On a totally different subject, a colleague hopped on the same bus to work as me this morning and we got chatting, as you do. Her mom and dad are over from England for three weeks and she was telling me that the neighbours' kids (aged about 7 or 8 I think) asked if they could "borrow" dad to take him to school for show and tell! Dad went along very happily, said there were some "bright little buttons" in those classes and was delighted to be prize exhibit no. 1 as the "funny little foreign man". I told her she should have sent her mom in too as her mom is German, but they thought  "one funny little foreigner" was probably enough for one day. He was really tickled when the kids asked if we had wild animals in England - he should have said yes, lions and tigers and bears, oh my! But I thought it was great that he went along with it all so willingly.

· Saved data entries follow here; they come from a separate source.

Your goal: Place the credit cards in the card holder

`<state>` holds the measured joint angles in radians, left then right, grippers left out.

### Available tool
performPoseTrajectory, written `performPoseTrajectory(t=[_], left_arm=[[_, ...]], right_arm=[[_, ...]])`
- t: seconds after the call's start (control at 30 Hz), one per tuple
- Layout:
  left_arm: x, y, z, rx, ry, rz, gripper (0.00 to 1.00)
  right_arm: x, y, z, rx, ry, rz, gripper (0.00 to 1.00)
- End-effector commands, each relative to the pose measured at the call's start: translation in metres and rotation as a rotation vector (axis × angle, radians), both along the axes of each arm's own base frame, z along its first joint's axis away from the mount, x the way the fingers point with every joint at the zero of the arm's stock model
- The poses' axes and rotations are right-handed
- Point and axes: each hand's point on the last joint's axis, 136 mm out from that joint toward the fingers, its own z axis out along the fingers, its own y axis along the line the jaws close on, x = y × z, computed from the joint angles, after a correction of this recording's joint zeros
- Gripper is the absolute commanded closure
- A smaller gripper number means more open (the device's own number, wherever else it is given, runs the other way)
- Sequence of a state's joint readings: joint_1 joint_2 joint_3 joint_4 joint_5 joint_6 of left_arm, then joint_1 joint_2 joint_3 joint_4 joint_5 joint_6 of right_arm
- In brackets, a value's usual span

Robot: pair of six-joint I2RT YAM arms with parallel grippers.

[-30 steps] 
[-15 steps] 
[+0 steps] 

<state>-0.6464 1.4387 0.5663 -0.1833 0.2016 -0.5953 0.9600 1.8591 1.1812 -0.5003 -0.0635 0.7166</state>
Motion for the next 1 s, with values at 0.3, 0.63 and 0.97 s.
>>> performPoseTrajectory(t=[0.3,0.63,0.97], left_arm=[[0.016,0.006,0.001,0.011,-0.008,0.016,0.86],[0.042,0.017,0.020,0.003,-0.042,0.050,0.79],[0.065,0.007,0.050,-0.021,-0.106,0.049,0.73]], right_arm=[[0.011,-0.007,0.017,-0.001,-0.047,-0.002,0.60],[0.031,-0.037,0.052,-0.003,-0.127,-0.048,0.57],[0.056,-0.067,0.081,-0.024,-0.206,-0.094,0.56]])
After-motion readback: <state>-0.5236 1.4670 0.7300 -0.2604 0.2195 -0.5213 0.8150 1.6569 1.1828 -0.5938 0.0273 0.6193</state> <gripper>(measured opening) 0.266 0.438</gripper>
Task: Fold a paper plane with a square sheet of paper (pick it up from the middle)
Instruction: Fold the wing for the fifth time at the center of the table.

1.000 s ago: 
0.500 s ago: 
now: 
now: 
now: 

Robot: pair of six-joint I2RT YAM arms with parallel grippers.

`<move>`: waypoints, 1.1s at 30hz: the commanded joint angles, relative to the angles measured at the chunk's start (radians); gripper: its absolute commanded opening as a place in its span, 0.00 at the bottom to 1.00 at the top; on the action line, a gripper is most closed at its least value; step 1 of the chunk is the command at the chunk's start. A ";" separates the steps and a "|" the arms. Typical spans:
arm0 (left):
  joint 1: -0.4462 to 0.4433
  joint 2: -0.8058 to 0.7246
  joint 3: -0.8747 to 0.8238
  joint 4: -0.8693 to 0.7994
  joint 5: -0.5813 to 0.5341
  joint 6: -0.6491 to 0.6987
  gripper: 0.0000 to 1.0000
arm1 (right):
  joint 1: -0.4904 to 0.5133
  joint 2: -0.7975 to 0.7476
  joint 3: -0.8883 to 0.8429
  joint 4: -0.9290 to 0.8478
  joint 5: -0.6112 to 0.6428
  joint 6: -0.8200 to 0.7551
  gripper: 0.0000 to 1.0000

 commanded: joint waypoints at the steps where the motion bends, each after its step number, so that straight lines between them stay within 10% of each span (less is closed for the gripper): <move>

Which got me to thinking ..... year ago, my husband's nephew mailed to us here in France a "flat Stanley" (only this guy was "flat Justin" - for obvious reasons). For those that don't know, flat Justin was a school project that the kids sent wherever they could to friends and family all over to see how far he could travel in the given length of time. In our case flat Justin was about 4 feet tall and folded up nicely into an envelope to make his travel plans easier. We took flat Justin down to our favourite local restaurant and got the owners and kitchen staff to pose, somewhat emabarrasingly, for a photo with flat Justin before he was sent back to his home in Pittsburgh. Aaah, the things you do for kids eh!